* **Provided material**:
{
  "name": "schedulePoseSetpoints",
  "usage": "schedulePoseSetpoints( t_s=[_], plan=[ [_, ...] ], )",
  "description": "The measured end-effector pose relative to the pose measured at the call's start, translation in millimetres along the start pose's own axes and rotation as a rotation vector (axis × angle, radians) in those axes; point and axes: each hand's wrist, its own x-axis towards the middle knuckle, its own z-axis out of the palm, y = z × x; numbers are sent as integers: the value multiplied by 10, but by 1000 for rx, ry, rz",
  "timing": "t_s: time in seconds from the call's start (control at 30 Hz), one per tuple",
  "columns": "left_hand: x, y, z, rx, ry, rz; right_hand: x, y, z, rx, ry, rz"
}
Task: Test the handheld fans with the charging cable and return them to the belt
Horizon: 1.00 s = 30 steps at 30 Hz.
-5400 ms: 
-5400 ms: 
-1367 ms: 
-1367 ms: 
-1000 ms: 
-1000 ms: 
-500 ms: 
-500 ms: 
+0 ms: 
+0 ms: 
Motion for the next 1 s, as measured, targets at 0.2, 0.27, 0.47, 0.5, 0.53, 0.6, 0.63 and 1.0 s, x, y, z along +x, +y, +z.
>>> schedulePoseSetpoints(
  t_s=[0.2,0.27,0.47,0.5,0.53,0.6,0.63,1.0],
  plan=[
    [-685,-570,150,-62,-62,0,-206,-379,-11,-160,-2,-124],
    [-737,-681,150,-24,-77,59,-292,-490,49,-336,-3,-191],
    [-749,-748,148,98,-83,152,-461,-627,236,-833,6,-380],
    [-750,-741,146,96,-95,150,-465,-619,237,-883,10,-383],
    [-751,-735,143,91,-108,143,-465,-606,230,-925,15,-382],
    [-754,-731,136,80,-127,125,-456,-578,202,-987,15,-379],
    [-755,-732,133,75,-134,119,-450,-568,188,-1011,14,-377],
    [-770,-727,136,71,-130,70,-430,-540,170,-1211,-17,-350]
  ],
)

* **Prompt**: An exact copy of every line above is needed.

* **Written solution**:
{
  "name": "schedulePoseSetpoints",
  "usage": "schedulePoseSetpoints( t_s=[_], plan=[ [_, ...] ], )",
  "description": "The measured end-effector pose relative to the pose measured at the call's start, translation in millimetres along the start pose's own axes and rotation as a rotation vector (axis × angle, radians) in those axes; point and axes: each hand's wrist, its own x-axis towards the middle knuckle, its own z-axis out of the palm, y = z × x; numbers are sent as integers: the value multiplied by 10, but by 1000 for rx, ry, rz",
  "timing": "t_s: time in seconds from the call's start (control at 30 Hz), one per tuple",
  "columns": "left_hand: x, y, z, rx, ry, rz; right_hand: x, y, z, rx, ry, rz"
}
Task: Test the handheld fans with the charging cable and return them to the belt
Horizon: 1.00 s = 30 steps at 30 Hz.
-5400 ms: 
-5400 ms: 
-1367 ms: 
-1367 ms: 
-1000 ms: 
-1000 ms: 
-500 ms: 
-500 ms: 
+0 ms: 
+0 ms: 
Motion for the next 1 s, as measured, targets at 0.2, 0.27, 0.47, 0.5, 0.53, 0.6, 0.63 and 1.0 s, x, y, z along +x, +y, +z.
>>> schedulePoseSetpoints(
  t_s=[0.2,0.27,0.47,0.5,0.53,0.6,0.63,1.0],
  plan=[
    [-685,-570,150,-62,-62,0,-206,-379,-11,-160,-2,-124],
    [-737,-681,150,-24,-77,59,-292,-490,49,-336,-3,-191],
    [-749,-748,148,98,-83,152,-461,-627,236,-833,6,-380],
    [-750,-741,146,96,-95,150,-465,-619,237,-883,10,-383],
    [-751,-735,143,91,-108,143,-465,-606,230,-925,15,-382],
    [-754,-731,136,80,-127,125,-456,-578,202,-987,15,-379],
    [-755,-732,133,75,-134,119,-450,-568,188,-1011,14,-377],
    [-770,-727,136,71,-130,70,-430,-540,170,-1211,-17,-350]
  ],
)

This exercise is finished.